Task to complete: Where does the string "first" appear in the records? Copy each line that holds it.

[[ Source information, beginning ]]

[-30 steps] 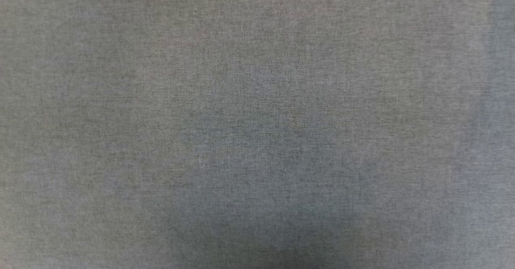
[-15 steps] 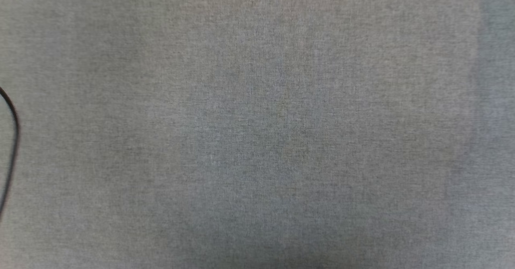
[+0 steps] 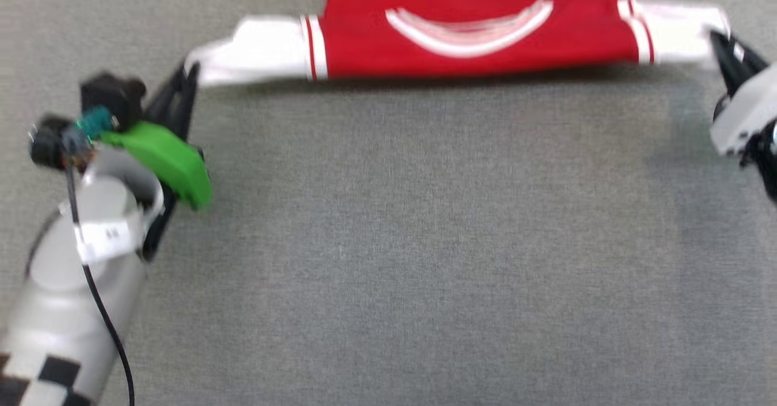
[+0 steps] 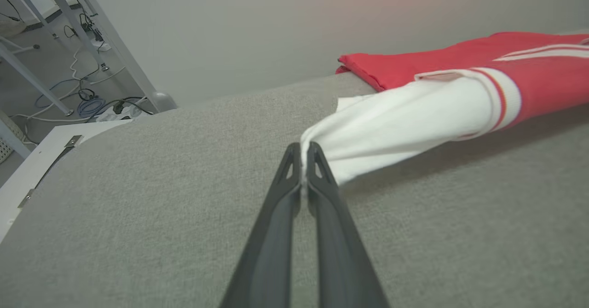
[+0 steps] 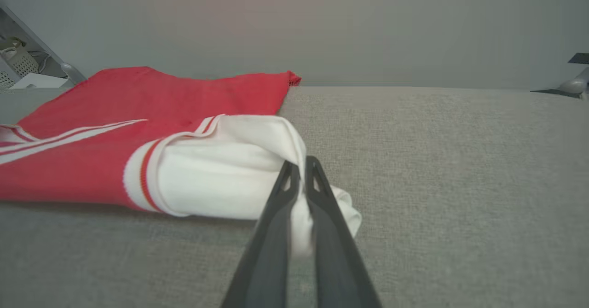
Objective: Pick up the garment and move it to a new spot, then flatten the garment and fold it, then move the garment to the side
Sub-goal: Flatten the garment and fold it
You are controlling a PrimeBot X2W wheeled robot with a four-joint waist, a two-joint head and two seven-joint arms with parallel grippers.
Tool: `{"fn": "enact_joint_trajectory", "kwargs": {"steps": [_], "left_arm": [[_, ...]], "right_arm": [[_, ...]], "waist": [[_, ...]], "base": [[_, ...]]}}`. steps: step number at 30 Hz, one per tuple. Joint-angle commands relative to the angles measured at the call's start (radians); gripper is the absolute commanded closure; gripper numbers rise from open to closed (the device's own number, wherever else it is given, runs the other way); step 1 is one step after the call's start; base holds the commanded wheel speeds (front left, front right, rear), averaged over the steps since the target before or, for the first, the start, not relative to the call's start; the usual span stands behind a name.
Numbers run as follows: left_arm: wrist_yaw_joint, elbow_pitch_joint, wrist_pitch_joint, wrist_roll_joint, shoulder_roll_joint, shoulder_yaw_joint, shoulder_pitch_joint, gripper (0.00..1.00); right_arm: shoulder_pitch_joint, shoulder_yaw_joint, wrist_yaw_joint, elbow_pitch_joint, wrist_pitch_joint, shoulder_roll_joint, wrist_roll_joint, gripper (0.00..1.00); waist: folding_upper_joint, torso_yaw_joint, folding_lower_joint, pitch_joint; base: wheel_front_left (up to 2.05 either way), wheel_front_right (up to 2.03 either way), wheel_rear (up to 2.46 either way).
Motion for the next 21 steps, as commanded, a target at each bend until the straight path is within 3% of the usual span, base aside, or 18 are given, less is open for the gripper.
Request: {"fn": "enact_joint_trajectory", "kwargs": {"steps": [1, 12, 21], "left_arm": [[0.005, -0.013, 0.007, -0.019, 0.001, -0.010, 0.059, 1.00], [0.013, -0.132, 0.109, -0.101, 0.030, -0.065, 0.402, 1.00], [0.046, -0.284, 0.212, -0.166, 0.080, -0.084, 0.624, 1.00]], "right_arm": [[0.054, 0.008, -0.002, -0.017, 0.006, -0.020, 0.031, 1.00], [0.397, 0.086, -0.002, -0.148, 0.057, -0.084, 0.183, 1.00], [0.598, 0.122, -0.002, -0.259, 0.140, -0.140, 0.262, 1.00]], "waist": [[0.0000, 0.017, 0.0001, -0.135], [0.0000, 0.017, 0.0001, -0.283], [0.0000, 0.021, 0.0001, -0.373]], "base": [[0.00, 0.00, 0.00], [0.00, 0.00, 0.00], [0.00, 0.00, 0.00]]}}
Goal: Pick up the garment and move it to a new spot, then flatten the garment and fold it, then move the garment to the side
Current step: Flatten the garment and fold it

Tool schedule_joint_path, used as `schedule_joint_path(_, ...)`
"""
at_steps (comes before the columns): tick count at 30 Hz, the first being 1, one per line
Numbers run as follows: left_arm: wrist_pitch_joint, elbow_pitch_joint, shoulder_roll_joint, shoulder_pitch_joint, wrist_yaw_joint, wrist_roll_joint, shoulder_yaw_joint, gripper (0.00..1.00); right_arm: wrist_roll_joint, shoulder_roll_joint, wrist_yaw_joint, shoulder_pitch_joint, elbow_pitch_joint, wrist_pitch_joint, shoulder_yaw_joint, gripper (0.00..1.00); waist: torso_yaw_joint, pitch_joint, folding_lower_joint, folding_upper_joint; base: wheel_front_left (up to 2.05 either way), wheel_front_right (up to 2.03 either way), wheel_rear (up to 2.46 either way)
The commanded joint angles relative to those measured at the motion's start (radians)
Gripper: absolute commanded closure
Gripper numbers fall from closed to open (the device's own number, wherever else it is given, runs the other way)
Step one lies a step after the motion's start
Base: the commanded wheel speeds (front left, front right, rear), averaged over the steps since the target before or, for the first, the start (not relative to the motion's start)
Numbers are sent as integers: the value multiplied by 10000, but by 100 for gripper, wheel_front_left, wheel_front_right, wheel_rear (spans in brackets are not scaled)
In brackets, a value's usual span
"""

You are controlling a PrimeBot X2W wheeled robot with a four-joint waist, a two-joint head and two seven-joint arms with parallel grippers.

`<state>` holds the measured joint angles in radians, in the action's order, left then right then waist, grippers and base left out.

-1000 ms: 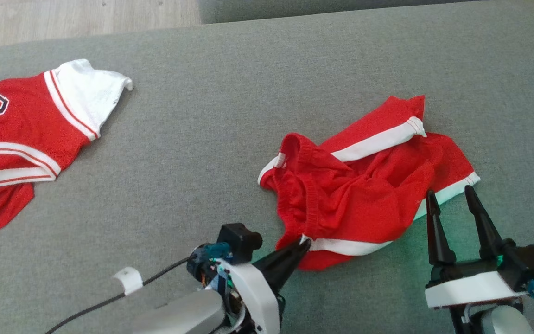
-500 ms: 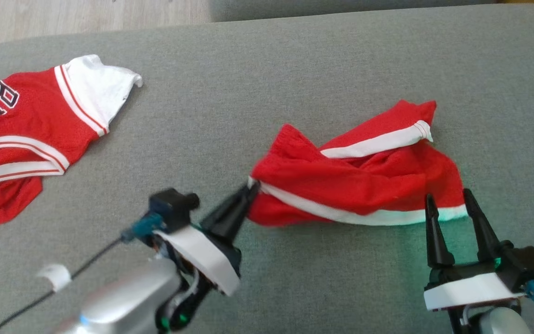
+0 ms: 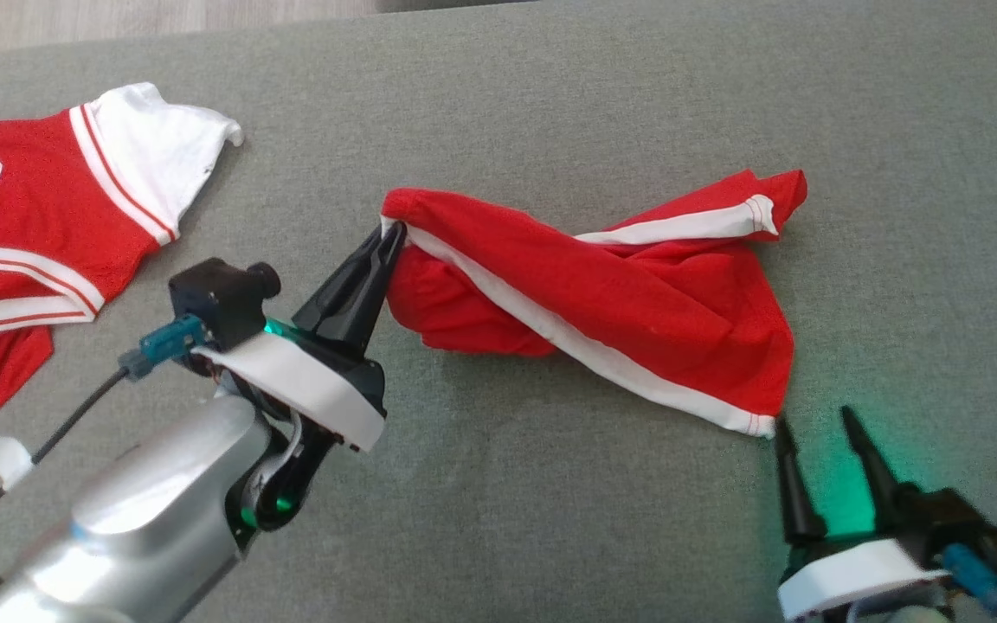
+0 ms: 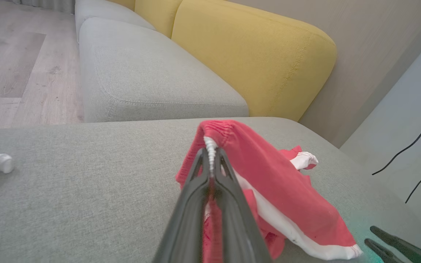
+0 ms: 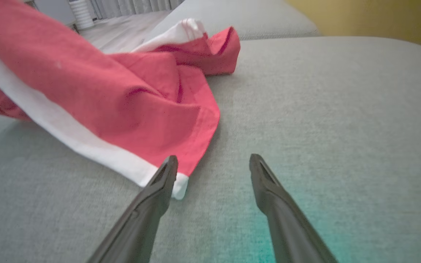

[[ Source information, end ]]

Solution to this problem:
Tool: `{"fn": "enact_joint_trajectory", "kwargs": {"steps": [_], "left_arm": [[_, ...]], "right_arm": [[_, ...]], "waist": [[_, ...]], "base": [[_, ...]]}}`. steps: step number at 30 Hz, one per tuple. Joint-angle commands relative to the angles measured at the call's start (radians); gripper is the absolute commanded closure; gripper numbers rise from open to closed (the device's own number, wherever else it is given, runs the other way); step 1 is one step after the call's start; base holds the commanded wheel speeds (front left, front right, rear), averaged over the steps since the target before or, for the first, the start, not relative to the call's start; the usual span stands behind a name.
at_steps (comes before the columns): tick count at 30 Hz, the first being 1, one per line
Base: the commanded wheel speeds (front left, front right, rear), averaged over the steps since the target before or, for the first, the start (not relative to the motion's start)

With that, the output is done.